# PROBLEM DETAILS
All that should be output is the block of lines below from the line with "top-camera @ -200" to the line with "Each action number", both included, exactly as written.

[Recorded data]
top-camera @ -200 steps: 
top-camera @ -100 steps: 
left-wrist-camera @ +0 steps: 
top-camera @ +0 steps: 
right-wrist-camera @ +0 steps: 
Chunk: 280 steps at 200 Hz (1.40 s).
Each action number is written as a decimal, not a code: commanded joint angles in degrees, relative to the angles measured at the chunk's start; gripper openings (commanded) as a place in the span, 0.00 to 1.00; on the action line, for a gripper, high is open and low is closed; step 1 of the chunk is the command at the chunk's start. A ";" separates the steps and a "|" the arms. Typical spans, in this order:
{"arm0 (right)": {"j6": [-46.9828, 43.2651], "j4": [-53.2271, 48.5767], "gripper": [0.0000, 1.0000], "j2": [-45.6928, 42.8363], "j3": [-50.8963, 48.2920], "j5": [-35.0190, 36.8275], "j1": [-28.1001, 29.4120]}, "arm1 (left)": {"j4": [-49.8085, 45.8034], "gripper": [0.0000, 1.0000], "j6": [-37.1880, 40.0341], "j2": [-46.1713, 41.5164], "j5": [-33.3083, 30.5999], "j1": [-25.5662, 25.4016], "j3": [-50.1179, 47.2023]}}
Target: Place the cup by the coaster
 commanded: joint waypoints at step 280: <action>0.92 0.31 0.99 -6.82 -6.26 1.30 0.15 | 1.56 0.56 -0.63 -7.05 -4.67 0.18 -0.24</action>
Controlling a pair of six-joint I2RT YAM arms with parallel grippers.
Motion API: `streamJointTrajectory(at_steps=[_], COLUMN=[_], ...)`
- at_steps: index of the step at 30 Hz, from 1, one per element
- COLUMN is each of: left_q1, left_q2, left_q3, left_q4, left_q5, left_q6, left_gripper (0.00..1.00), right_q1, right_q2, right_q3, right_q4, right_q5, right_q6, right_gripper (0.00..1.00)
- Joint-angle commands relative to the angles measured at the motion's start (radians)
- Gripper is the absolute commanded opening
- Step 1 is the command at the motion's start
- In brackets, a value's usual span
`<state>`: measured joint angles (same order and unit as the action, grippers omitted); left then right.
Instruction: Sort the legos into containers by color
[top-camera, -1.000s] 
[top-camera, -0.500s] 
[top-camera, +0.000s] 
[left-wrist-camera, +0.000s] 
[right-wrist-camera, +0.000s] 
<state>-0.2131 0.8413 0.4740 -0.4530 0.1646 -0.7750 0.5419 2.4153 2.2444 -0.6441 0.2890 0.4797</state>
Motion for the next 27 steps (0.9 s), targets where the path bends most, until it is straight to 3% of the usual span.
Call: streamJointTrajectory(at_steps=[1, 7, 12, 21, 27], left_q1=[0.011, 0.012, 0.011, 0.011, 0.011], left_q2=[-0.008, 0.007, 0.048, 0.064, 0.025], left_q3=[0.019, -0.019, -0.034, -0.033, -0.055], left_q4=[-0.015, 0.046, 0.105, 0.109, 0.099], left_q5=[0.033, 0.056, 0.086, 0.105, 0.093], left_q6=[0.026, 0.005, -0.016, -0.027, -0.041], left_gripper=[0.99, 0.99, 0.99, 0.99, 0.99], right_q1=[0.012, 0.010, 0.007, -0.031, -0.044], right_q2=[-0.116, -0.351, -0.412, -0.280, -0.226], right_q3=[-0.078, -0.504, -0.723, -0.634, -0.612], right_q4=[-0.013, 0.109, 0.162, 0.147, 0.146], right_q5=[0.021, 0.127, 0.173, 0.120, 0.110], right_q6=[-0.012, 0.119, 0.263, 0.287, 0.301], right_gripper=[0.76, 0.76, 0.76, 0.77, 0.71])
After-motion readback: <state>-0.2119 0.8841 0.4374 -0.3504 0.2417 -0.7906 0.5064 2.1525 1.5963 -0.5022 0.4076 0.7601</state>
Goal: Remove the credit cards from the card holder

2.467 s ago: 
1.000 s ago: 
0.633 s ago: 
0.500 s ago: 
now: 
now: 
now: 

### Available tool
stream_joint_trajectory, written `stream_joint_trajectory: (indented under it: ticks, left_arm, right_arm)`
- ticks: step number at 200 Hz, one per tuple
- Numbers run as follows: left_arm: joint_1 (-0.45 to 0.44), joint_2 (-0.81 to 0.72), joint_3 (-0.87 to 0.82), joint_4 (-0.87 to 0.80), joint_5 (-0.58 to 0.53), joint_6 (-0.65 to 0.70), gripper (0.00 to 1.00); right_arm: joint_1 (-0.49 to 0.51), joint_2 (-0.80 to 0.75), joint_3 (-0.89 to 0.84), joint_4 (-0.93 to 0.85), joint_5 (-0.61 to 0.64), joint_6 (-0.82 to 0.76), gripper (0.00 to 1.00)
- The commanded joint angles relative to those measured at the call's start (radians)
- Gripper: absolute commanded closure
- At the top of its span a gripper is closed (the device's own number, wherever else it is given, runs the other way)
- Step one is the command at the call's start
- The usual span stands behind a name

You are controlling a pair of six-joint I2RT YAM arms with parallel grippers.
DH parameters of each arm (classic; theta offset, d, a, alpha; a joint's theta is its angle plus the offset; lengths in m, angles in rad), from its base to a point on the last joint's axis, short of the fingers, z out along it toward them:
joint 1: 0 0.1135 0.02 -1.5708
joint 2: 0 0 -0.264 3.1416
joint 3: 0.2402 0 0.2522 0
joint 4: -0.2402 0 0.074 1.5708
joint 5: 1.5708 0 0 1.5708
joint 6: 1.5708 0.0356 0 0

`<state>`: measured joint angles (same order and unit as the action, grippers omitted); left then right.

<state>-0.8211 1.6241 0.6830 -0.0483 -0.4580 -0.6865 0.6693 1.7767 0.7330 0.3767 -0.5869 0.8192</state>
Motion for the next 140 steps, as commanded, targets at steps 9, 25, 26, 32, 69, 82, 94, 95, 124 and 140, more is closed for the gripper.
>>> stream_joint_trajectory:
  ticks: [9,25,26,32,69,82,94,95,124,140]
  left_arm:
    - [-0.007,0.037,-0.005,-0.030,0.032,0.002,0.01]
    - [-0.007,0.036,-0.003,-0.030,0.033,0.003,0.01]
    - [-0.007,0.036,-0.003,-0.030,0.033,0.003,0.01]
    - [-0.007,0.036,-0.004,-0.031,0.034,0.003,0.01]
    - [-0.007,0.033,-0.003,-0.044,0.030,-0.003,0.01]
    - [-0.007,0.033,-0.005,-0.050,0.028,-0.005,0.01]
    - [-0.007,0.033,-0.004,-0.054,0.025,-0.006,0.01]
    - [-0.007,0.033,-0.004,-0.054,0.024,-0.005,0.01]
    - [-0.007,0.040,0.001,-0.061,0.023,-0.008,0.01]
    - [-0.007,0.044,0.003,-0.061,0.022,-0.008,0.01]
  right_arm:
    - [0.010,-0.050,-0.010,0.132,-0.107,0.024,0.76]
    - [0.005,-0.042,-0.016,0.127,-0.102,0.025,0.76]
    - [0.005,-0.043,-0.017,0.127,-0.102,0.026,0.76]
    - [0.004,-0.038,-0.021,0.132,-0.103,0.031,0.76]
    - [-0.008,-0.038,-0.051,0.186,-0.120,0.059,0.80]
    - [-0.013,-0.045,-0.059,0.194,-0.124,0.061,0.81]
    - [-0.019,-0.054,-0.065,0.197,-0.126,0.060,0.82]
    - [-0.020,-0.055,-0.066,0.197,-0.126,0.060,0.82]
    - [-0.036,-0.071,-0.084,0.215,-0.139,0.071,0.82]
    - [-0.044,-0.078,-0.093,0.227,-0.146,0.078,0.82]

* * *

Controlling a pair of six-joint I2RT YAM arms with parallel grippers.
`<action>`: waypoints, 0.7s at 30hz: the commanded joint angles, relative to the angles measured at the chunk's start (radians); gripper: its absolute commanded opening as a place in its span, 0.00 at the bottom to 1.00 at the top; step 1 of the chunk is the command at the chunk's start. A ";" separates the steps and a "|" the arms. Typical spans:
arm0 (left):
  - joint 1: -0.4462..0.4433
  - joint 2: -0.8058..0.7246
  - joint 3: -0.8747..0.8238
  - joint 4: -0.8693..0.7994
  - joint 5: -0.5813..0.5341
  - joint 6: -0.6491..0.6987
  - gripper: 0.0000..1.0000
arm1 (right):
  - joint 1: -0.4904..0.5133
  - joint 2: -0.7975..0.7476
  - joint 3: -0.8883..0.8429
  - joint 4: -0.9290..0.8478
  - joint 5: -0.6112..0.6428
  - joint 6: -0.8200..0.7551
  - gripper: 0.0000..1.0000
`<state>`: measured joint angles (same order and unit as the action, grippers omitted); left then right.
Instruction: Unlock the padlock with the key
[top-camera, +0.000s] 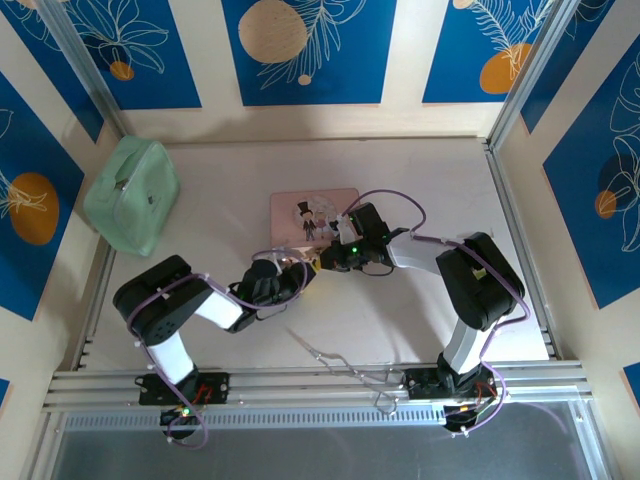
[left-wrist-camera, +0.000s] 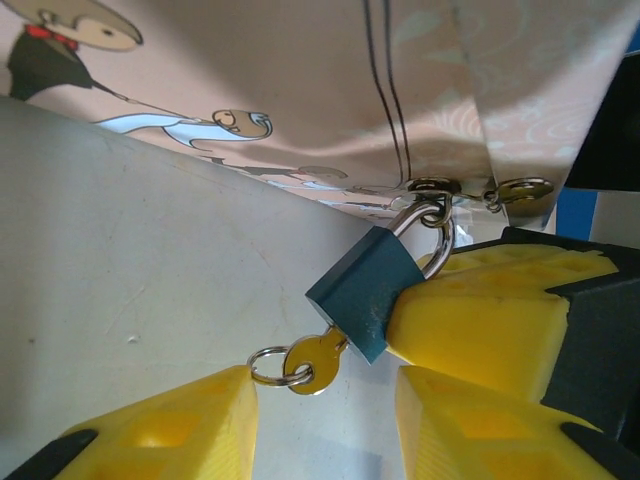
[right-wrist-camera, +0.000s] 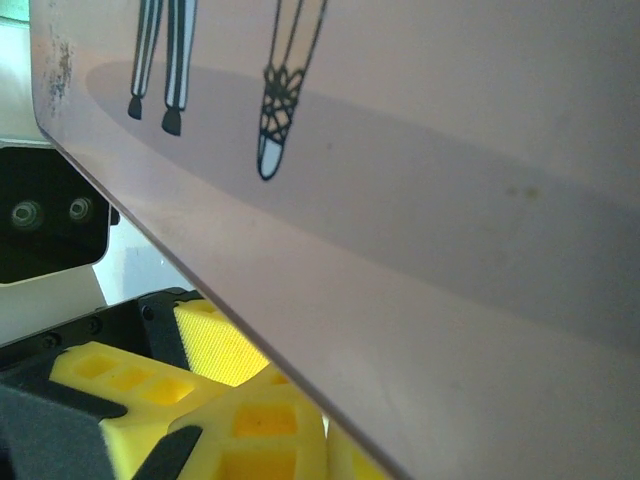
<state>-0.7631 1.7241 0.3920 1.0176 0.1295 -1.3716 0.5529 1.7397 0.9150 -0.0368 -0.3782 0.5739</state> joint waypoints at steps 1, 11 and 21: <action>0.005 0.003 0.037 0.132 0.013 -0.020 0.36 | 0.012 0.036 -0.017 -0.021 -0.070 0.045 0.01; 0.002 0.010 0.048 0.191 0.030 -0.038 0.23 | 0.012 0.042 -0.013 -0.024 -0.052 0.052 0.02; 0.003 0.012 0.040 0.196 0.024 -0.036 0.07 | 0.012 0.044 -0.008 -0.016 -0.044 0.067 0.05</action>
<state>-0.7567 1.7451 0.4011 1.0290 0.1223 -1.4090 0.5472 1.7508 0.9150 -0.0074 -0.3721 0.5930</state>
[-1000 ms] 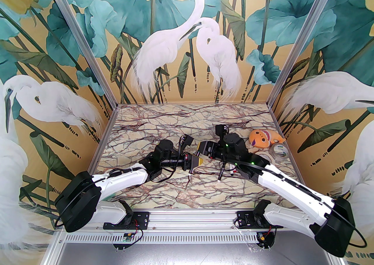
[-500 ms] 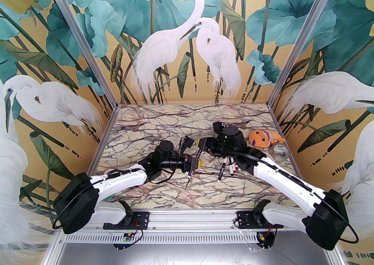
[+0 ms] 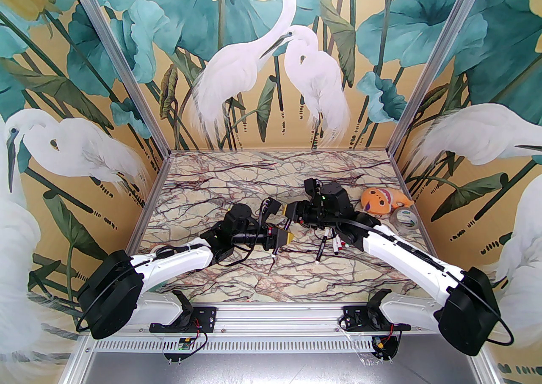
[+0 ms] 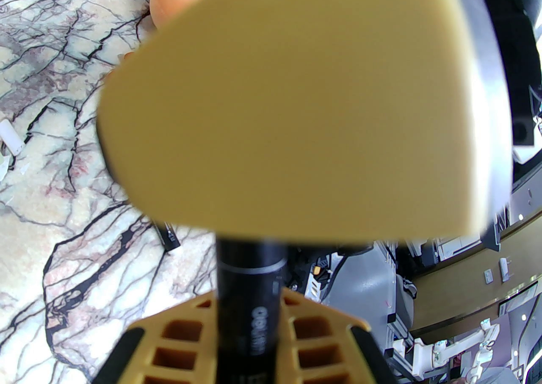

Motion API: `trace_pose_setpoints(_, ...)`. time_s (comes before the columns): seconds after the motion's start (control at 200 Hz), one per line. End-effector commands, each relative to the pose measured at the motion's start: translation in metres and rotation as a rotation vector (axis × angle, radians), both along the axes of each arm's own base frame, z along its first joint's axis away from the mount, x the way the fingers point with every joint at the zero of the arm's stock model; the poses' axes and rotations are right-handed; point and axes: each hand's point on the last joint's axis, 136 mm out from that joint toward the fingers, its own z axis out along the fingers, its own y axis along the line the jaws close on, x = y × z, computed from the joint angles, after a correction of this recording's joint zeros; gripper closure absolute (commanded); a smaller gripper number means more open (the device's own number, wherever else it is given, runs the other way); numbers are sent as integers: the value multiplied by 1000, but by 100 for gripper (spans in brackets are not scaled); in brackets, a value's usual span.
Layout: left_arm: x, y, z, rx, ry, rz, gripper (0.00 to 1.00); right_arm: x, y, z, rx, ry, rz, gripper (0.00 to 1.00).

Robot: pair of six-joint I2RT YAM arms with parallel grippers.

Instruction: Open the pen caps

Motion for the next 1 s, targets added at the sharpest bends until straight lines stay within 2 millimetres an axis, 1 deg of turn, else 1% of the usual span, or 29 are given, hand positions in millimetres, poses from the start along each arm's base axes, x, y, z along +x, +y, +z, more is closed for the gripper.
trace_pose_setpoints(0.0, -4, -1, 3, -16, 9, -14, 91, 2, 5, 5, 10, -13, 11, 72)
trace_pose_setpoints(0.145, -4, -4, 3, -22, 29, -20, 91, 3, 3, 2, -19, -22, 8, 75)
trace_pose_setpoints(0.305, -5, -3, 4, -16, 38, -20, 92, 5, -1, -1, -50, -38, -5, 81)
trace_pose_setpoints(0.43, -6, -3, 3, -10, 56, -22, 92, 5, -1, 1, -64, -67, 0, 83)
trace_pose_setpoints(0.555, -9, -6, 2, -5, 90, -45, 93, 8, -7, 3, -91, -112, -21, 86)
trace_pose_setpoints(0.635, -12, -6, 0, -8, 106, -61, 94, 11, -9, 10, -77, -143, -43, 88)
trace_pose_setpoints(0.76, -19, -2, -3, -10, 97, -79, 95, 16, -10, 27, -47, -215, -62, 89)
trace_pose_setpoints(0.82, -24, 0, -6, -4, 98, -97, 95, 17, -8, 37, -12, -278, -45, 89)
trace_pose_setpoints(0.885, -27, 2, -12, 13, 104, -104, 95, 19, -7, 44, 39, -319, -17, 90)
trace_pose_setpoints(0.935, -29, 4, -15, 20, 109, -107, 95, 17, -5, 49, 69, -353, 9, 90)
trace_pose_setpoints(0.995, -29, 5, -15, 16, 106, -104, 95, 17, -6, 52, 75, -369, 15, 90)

# WRITTEN RESPONSE
top-camera @ -200 steps: 
top-camera @ -100 steps: 
left-wrist-camera @ +0 steps: 
top-camera @ +0 steps: 
right-wrist-camera @ +0 steps: 
Chunk: 280 steps at 200 Hz (1.40 s).
Each action number is written as a decimal, not a code: commanded joint angles in degrees, relative to the angles measured at the chunk's start; gripper openings (commanded) as a place in the span, 0.00 to 1.00; on the action line, for a gripper, high is open and low is closed; step 1 of the chunk is the command at the chunk's start. A ";" separates the steps and a "|" the arms. Typical spans, in this order:

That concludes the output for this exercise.